Instrument RustyVault with Prometheus #76

cybershang · 2024-09-17T00:38:37Z

Instrument RustyVault with Prometheus

Design

To monitor the system's performance effectively, I applied both the USE and RED methods for metrics collection in RustyVault.

USE Method (Utilization, Saturation, Errors):

Track resource utilization and detect bottlenecks. Metrics related to system resources have been added to ensure the system's health is continuously monitored:
- CPU Utilization: Measures the percentage of CPU usage by the RustyVault service.
- Memory Utilization: Tracks memory usage, including total, free, and cached memory.
- Disk I/O Saturation: Monitors disk read/write speed and detects potential bottlenecks.
- Network I/O Saturation: Tracks the amount of data sent and received.
RED Method (Rate, Errors, Duration)

Track the behavior of requests within the application:
- Rate: We implemented requests_total to track the rate of requests coming into the system. This allows us to monitor the overall throughput.
- Errors: The errors_total counter tracks the number of failed requests and helps monitor the system's error rate.
- Duration: Using request_duration_seconds, we measure the time taken to process each request, enabling us to analyze latency and potential performance issues.

Implemented Metrics

System Metrics
- CPU
  - cpu_usage_percent: <Gauge, AtomicU64>
- Memory
  - total_memory: <Gauge, AtomicU64>
  - used_memory: <Gauge, AtomicU64>
  - free_memory: <Gauge, AtomicU64>
- Disk
  - total_disk_space： <Gauge, AtomicU64>
  - total_disk_available: <Gauge, AtomicU64>
- Network
  - network_in_bytes: <Gauge, AtomicU64>
  - network_out_bytes: <Gauge, AtomicU64>
- Load
  - load_average:
HTTP Request Metrics
- struct HttpLabel {path:String, method:MetricsMethod, status:u16}
- http_request_count: Family<HttpLabel, Counter>
- http_request_duration_seconds: Family<HttpLabel, Histogram>

Changes

Dependency Imported

prometheus-client = "0.22.3"
tokio = "1.40.0"
sysinfo = "0.31.4"

MetricsManager Implementation:

Implemented MetricsManager in manager.rs to store Prometheus Registry, system metrics (system_metrics), and HTTP API metrics (http_metrics).
Integrated metrics_manager into the server in src/cli/command/server.rs by inserting it into app_data.
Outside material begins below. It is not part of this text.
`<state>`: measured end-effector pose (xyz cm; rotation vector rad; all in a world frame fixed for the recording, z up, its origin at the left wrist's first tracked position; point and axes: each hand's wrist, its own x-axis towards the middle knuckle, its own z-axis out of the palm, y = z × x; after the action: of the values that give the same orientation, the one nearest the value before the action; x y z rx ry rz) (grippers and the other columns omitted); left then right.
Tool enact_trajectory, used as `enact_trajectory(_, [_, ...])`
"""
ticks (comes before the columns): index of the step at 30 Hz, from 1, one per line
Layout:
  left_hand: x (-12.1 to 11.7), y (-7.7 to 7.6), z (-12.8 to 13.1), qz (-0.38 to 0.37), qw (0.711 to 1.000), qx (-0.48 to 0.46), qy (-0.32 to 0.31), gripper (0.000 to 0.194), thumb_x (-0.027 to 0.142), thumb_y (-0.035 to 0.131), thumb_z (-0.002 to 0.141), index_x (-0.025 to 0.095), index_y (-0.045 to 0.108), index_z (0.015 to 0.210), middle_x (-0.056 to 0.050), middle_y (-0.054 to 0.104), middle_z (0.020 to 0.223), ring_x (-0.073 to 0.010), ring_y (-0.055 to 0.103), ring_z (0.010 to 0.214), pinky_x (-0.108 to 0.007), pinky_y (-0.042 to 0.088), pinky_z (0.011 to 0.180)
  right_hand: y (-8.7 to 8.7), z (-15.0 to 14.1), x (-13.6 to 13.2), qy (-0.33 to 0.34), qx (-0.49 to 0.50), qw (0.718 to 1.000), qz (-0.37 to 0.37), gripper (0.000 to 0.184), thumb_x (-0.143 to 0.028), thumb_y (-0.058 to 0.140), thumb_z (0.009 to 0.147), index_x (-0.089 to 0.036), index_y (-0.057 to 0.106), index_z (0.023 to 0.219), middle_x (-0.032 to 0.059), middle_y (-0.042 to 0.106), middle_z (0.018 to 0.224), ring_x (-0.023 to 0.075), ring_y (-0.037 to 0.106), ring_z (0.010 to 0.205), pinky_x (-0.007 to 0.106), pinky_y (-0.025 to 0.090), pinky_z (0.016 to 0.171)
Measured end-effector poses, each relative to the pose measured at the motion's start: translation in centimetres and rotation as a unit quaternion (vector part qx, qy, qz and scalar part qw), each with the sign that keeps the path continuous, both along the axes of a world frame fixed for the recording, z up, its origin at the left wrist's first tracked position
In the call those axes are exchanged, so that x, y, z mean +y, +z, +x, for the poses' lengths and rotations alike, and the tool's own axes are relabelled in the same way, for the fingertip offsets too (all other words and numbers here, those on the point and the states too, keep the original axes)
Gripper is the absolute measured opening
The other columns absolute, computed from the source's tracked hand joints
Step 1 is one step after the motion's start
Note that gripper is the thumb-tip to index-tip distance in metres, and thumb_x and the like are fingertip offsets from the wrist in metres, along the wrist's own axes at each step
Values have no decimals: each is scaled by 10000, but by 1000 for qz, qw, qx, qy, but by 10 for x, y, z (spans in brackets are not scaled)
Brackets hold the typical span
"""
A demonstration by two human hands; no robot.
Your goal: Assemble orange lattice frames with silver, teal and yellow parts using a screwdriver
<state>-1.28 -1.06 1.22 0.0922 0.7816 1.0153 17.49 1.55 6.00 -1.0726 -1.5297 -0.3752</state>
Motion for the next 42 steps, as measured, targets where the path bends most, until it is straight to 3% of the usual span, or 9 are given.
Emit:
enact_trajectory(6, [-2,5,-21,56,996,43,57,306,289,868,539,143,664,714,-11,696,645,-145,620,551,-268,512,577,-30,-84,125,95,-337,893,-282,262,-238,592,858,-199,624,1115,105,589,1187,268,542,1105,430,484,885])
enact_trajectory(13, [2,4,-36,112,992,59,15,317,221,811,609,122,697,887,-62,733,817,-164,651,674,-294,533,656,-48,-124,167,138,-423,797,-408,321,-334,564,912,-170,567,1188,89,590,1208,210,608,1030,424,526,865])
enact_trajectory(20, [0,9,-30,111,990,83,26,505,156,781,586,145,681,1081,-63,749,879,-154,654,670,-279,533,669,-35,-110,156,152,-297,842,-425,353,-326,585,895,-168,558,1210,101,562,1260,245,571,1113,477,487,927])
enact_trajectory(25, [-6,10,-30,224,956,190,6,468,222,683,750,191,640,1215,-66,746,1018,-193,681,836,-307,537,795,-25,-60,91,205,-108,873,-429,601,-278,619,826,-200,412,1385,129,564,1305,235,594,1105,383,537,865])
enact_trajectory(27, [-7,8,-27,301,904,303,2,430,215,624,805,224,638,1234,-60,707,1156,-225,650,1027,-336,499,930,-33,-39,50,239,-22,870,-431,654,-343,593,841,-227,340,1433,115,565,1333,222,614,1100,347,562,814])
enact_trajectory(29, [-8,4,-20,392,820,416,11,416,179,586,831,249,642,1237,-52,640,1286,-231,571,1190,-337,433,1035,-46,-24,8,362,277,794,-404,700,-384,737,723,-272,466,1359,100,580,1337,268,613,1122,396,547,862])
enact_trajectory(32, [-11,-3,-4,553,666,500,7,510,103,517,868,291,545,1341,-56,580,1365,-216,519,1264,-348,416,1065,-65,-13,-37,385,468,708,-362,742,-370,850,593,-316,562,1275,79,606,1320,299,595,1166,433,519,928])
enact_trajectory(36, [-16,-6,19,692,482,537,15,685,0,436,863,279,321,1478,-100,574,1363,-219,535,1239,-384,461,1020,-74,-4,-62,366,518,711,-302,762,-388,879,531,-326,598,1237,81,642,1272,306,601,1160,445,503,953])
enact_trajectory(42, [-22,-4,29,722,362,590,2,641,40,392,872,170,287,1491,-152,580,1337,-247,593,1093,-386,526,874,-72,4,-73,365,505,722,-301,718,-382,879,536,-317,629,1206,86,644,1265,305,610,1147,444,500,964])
Implemented metrics_handler:

Implemented init_metrics_service in metrics.rs, Sets up the /metrics service by configuring a route in the ServiceConfig.
Associates the /metrics route with metrics_handler to handle GET requests and respond with Prometheus metrics in text format.

System Metrics Collection:
- Implemented SystemMetrics struct in system_metrics.rs to gather CPU, memory, load, and disk metrics using the sysinfo crate.
- Added collect_metrics function to collect and store system information.
- Launched the start_collecting method in server.block_on to periodically collect system metrics.
HTTP Middleware:
- Implemented MetricsMiddleware in middleware.rs as a function middleware to capture HTTP request metrics.
- Configured the HTTP server in src/cli/command/server.rs to apply the middleware using .wrap(from_fn(metrics_middleware)).
- Transformed Actix-web's HTTP methods into a custom MetricsMethod enum, tracking GET, POST, PUT, DELETE, and categorizing others as OTHER.
- Recorded request duration by logging start and end timestamps for each request.
HTTP Metrics:
- Created HttpMetrics struct in http_metrics.rs to handle HTTP request counting and duration observation.
- Registered two Prometheus metrics: requests counter and histogram for request durations.
- Added methods increment_request_count and observe_duration for tracking requests and their durations, labeled by HTTP method and path.

Testing Steps

Start RustyVault Service:
- Ensure that Prometheus integration is enabled in the configuration.
Access Metrics Endpoint:
- Open a browser or use curl to visit http://localhost:<PORT>/metrics.
- Verify that Prometheus metrics are correctly displayed.
Trigger Various Requests:
- Successful Requests:
  - Send valid requests to endpoints like /login and /register.
  - Confirm that requests_total and request_duration_seconds increment appropriately.
- Failed Requests:
  - Send invalid or malformed requests to induce errors.
  - Check that errors_total increments accordingly.
Integrate with Prometheus Server:
- Add RustyVault's /metrics endpoint to the Prometheus configuration.
Using Grafana Dashboard:

Use a Grafana dashboard to visualize the collected metrics and demonstrate the data.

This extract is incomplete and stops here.